The genetic basis of BP regulation received preliminary attention by comparing homozygous twins in baseline or unstressed physiological conditions. Specifically, resting levels of arterial BP (ABP) (18, 40), plasma norepinephrine concentration (41), muscle sympathetic nerve activity (39), and central systolic BP (SBP) augmentation (35) all demonstrate a degree of heritability. The heredity estimates for resting ABP have been reported to range between 35 and 67% (38) and 11 and 67% (20), depending on the specific ABP component (systolic, diastolic, or mean), as well as the possible effects of age and gender. Monozygotic twins have higher heritability estimates compared with dizygotic twins (17, 20, 22, 35). Nevertheless, heredity estimates only account for, at most, one-half of resting ABP variability. Moreover, these studies failed to investigate the genetic contributions to ABP regulation when cardiovascular function is challenged across its range of regulatory capacity. As for heart rate (HR), the genetic basis of baseline levels is debatable (5, 10, 13, 14, 17).

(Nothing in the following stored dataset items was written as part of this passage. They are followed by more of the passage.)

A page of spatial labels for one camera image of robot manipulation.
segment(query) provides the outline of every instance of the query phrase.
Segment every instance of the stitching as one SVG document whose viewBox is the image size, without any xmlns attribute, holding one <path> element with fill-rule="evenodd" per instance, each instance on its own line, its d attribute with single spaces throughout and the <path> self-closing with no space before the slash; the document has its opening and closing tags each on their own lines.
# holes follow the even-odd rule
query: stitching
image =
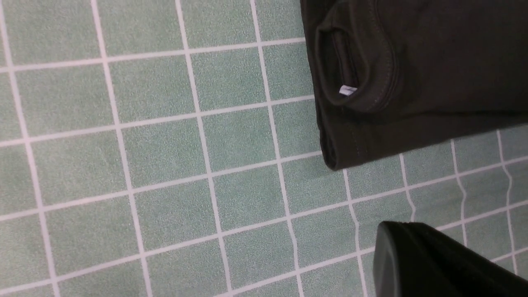
<svg viewBox="0 0 528 297">
<path fill-rule="evenodd" d="M 375 10 L 375 7 L 377 6 L 378 4 L 378 0 L 371 0 L 369 1 L 369 12 L 370 12 L 370 16 L 372 17 L 372 23 L 376 29 L 376 31 L 378 32 L 379 36 L 383 36 L 383 32 L 381 30 L 381 28 L 378 26 L 377 22 L 376 22 L 376 17 L 375 17 L 375 14 L 374 14 L 374 10 Z M 383 39 L 381 39 L 381 42 L 383 43 L 384 47 L 385 47 L 385 55 L 386 55 L 386 58 L 387 58 L 387 68 L 390 69 L 390 66 L 391 66 L 391 52 L 390 52 L 390 47 L 389 45 L 387 44 L 387 42 L 385 42 Z M 374 105 L 381 99 L 381 95 L 383 94 L 383 92 L 385 91 L 385 89 L 387 89 L 388 85 L 389 85 L 389 78 L 390 78 L 390 74 L 392 74 L 393 72 L 393 69 L 391 69 L 391 71 L 387 71 L 387 75 L 386 75 L 386 78 L 385 78 L 385 85 L 383 86 L 383 88 L 380 90 L 380 93 L 378 94 L 378 97 L 376 100 L 374 100 L 374 102 L 367 108 L 367 111 L 371 110 Z"/>
</svg>

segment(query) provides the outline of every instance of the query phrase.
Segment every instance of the folded black shirt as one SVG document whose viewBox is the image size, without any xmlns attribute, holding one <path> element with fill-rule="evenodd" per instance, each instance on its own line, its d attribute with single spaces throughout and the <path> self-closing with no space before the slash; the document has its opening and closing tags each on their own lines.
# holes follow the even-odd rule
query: folded black shirt
<svg viewBox="0 0 528 297">
<path fill-rule="evenodd" d="M 527 12 L 527 0 L 301 0 L 328 167 L 528 122 Z"/>
</svg>

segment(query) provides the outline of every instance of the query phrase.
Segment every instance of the clothing tag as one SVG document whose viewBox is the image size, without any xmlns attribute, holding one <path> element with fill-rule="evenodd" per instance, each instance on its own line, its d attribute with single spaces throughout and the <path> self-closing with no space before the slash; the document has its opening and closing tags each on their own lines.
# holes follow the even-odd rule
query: clothing tag
<svg viewBox="0 0 528 297">
<path fill-rule="evenodd" d="M 339 89 L 339 94 L 343 94 L 343 95 L 345 95 L 345 96 L 350 96 L 350 95 L 352 95 L 355 91 L 357 91 L 357 88 L 349 87 L 349 86 L 346 86 L 346 85 L 342 85 L 342 86 L 341 86 L 341 89 Z"/>
</svg>

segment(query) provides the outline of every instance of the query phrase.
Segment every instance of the black fabric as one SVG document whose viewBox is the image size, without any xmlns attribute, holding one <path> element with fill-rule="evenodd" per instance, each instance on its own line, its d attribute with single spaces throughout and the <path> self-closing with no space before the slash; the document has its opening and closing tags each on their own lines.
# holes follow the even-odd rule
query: black fabric
<svg viewBox="0 0 528 297">
<path fill-rule="evenodd" d="M 528 122 L 527 12 L 528 0 L 301 0 L 326 164 Z"/>
<path fill-rule="evenodd" d="M 423 223 L 378 225 L 373 276 L 378 297 L 528 295 L 528 281 Z"/>
</svg>

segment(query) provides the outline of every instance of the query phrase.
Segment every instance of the green tile floor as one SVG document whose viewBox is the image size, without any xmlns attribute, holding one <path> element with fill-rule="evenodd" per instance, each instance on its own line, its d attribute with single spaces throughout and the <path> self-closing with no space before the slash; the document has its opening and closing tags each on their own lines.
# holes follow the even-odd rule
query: green tile floor
<svg viewBox="0 0 528 297">
<path fill-rule="evenodd" d="M 0 0 L 0 296 L 374 296 L 377 224 L 528 277 L 528 126 L 332 172 L 299 0 Z"/>
</svg>

In contrast to resting baseline measures, the heritability of BP regulation appears to vary under stressors that elicit pressor responses. In fact, Van den Bree and colleagues (37) suggest that a set of "work" vs. "resting" genes dominate ABP regulation during dynamic bicycle ergometry exercise. A similar phenomenon has been suggested with mental arithmetic (9, 10, 14) and the cold pressor test (5, 9, 14). In contrast, other studies have failed to find a genetic component for ABP reactivity (5, 9, 10), where environmental (i.e., individual habits and experiences, along with the reactions to these experiences) factors appear to be the main determinant of ABP control during handgrip exercise (14). As well, there is controversy regarding the degree to which genetics influences ABP during a predefined orthostatic stress (2, 22, 25). For example, Bielen and colleagues (2) found that the genetic trait attributed to BP regulation was greater in the standing vs. the supine position in monozygotic and dizygotic male twins. In contrast, Hunt et al. (22) observed a reduction in the SBP heritability estimate on going from a sitting to a standing position in both monozygous and dizygous twins.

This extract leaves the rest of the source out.